After leaving the navy in July 1865, he returned to the Philadelphia area, where he raised a large family and earned his living as a huckster. He died in Philadelphia on May 3, 1919, and was buried in Mount Peace Cemetery, Lawnside, New Jersey. He was 81.

Over time, the tombstone which marked his grave subsided, fell, or was worn to the point that it became unreadable; additionally a fire at the cemetery offices destroyed burial records and the cemetery map, and his exact resting place is not known. On April 24, 2004, a new tombstone was dedicated to John Lawson's honor and placed among at least 72 other Civil War veterans who are buried at Mount Peace. On April 24, 2004, the headstone was dedicated at a ceremony attended by veteran's groups, politicians, several of Lawson's descendants, and local community members.

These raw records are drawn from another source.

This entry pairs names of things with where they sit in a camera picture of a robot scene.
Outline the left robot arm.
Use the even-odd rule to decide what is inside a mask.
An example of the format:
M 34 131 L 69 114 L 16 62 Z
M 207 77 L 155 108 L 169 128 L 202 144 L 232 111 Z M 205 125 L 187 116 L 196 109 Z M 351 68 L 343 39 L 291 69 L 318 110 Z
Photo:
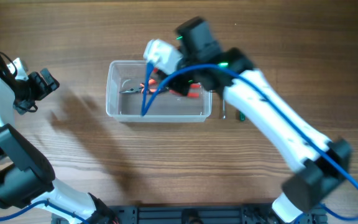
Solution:
M 46 68 L 29 73 L 20 59 L 0 52 L 0 208 L 19 209 L 0 222 L 39 208 L 68 223 L 119 223 L 100 199 L 58 180 L 48 159 L 14 127 L 15 112 L 35 113 L 36 101 L 59 86 Z

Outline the orange black needle-nose pliers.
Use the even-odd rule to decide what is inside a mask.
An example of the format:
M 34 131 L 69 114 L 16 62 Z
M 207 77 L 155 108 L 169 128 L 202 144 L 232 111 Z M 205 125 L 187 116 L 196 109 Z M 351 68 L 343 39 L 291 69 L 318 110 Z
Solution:
M 157 90 L 158 87 L 158 81 L 150 78 L 148 81 L 148 89 L 145 90 L 145 83 L 140 83 L 138 86 L 135 86 L 133 88 L 128 88 L 126 90 L 121 90 L 119 93 L 120 94 L 134 94 L 134 93 L 144 93 L 146 92 L 146 94 L 153 94 L 155 92 L 166 92 L 169 91 L 168 87 L 164 87 L 161 90 Z

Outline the silver L-shaped socket wrench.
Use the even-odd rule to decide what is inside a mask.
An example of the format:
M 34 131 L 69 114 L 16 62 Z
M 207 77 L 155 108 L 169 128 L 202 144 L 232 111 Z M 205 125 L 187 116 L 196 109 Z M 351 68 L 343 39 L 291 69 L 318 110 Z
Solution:
M 222 119 L 226 119 L 226 101 L 222 100 Z

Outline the green handled screwdriver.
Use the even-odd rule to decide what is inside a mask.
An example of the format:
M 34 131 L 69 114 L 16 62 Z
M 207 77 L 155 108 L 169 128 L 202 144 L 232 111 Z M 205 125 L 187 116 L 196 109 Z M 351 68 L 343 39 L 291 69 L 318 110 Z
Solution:
M 245 114 L 239 111 L 239 121 L 245 121 L 245 120 L 246 120 Z

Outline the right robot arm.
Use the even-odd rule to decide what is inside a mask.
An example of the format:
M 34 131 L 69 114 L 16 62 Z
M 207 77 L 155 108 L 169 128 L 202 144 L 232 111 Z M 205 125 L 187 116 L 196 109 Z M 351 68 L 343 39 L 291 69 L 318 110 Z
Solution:
M 278 149 L 293 175 L 273 201 L 273 220 L 298 221 L 351 179 L 352 149 L 347 141 L 332 141 L 311 127 L 241 50 L 221 47 L 206 20 L 194 17 L 176 32 L 178 47 L 154 40 L 144 58 L 164 74 L 162 85 L 181 95 L 187 95 L 193 83 L 215 91 Z

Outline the clear plastic container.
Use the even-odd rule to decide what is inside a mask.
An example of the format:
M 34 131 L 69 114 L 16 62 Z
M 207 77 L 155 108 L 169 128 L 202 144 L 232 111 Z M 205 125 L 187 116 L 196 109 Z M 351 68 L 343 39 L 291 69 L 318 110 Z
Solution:
M 120 94 L 145 81 L 146 62 L 115 60 L 109 66 L 106 113 L 120 123 L 199 123 L 211 114 L 213 95 L 203 87 L 198 98 L 161 93 L 145 116 L 141 115 L 141 93 Z

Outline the red handled snips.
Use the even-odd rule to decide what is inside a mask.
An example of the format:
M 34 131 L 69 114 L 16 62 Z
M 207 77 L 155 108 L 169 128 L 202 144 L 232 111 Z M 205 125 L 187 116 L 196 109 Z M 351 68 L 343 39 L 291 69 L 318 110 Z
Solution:
M 198 98 L 200 96 L 201 85 L 196 83 L 192 79 L 175 78 L 170 83 L 166 84 L 161 90 L 158 90 L 158 85 L 165 78 L 167 78 L 164 72 L 158 68 L 154 68 L 149 78 L 150 92 L 165 93 L 169 92 L 177 96 L 185 96 L 187 98 Z

==Medal of Honor citation==
Rank and organization: Landsman, U.S. Navy. Born: 1837, Pennsylvania. Accredited to: Pennsylvania. G.O. No.: 45, December 31, 1864.

Citation:

On board the flagship U.S.S. Hartford during successful attacks against Fort Morgan, rebel gunboats and the ram Tennessee in Mobile Bay on 5 August 1864. Wounded in the leg and thrown violently against the side of the ship when an enemy shell killed or wounded the 6-man crew as the shell whipped on the berth deck, Lawson, upon regaining his composure, promptly returned to his station and, although urged to go below for treatment, steadfastly continued his duties throughout the remainder of the action.